**Requirement:**
The required output is the line that contains "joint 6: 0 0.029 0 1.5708" through the last line of the data, retyped verbatim and with nothing added.
━━━ Information shown ━━━
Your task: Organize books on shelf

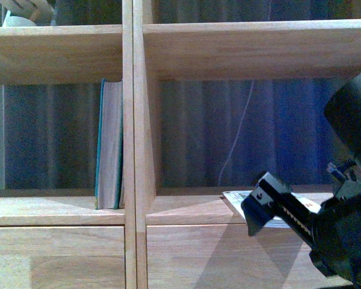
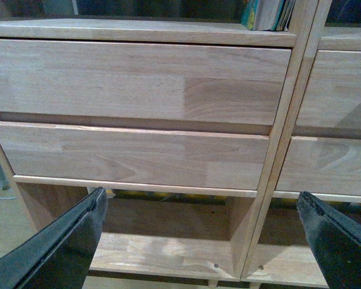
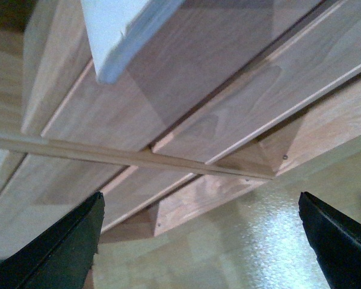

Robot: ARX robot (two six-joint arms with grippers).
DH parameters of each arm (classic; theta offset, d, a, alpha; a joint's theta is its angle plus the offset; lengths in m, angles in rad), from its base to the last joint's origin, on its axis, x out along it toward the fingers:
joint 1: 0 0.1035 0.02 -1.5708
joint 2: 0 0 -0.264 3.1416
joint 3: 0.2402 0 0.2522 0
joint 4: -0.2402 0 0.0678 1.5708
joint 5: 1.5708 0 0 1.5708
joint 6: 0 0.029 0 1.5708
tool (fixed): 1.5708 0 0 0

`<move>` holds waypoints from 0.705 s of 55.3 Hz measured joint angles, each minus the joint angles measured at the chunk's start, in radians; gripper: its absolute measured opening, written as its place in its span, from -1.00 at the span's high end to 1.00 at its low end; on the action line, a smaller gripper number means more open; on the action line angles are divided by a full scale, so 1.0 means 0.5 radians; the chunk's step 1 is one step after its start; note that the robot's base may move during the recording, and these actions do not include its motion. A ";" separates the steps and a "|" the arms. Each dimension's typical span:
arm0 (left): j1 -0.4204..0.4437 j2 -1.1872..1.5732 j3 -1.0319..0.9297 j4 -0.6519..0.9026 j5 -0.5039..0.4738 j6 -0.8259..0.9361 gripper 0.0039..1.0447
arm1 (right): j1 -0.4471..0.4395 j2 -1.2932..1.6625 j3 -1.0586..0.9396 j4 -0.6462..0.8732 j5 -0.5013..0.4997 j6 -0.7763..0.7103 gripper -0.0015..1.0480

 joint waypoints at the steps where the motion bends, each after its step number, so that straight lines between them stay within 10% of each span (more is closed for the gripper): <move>1: 0.000 0.000 0.000 0.000 0.000 0.000 -0.86 | -0.008 0.015 0.030 -0.008 -0.007 0.023 -0.86; 39: 0.000 0.000 0.000 0.000 0.000 0.000 -0.86 | -0.214 0.519 0.690 -0.092 0.062 0.559 -0.86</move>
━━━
**The completed task:**
joint 6: 0 0.029 0 1.5708
tool (fixed): 1.5708 0 0 0

`<move>` holds waypoints from 0.705 s of 55.3 Hz measured joint angles, each minus the joint angles measured at the chunk's start, in radians; gripper: its absolute measured opening, written as its place in its span, from -1.00 at the span's high end to 1.00 at its low end; on the action line, a smaller gripper number means more open; on the action line angles are divided by a full scale, so 1.0 means 0.5 radians; the chunk's step 1 is one step after its start; note that the robot's base may move during the recording, and these actions do not include its motion. A ";" separates the steps and a "|" the arms. Each dimension's typical span:
arm0 (left): j1 -0.4204..0.4437 j2 -1.1872..1.5732 j3 -1.0319..0.9297 j4 -0.6519..0.9026 j5 -0.5039..0.4738 j6 -0.8259..0.9361 gripper 0.0039..1.0447
arm1 (right): j1 -0.4471..0.4395 j2 -1.2932..1.6625 j3 -1.0586..0.9396 j4 -0.6462..0.8732 j5 -0.5013..0.4997 j6 -0.7763..0.7103 gripper -0.0015..1.0480

 joint waypoints at the steps where the motion bends, each after its step number, so that straight lines between them stay within 10% of each span (more is closed for the gripper): <move>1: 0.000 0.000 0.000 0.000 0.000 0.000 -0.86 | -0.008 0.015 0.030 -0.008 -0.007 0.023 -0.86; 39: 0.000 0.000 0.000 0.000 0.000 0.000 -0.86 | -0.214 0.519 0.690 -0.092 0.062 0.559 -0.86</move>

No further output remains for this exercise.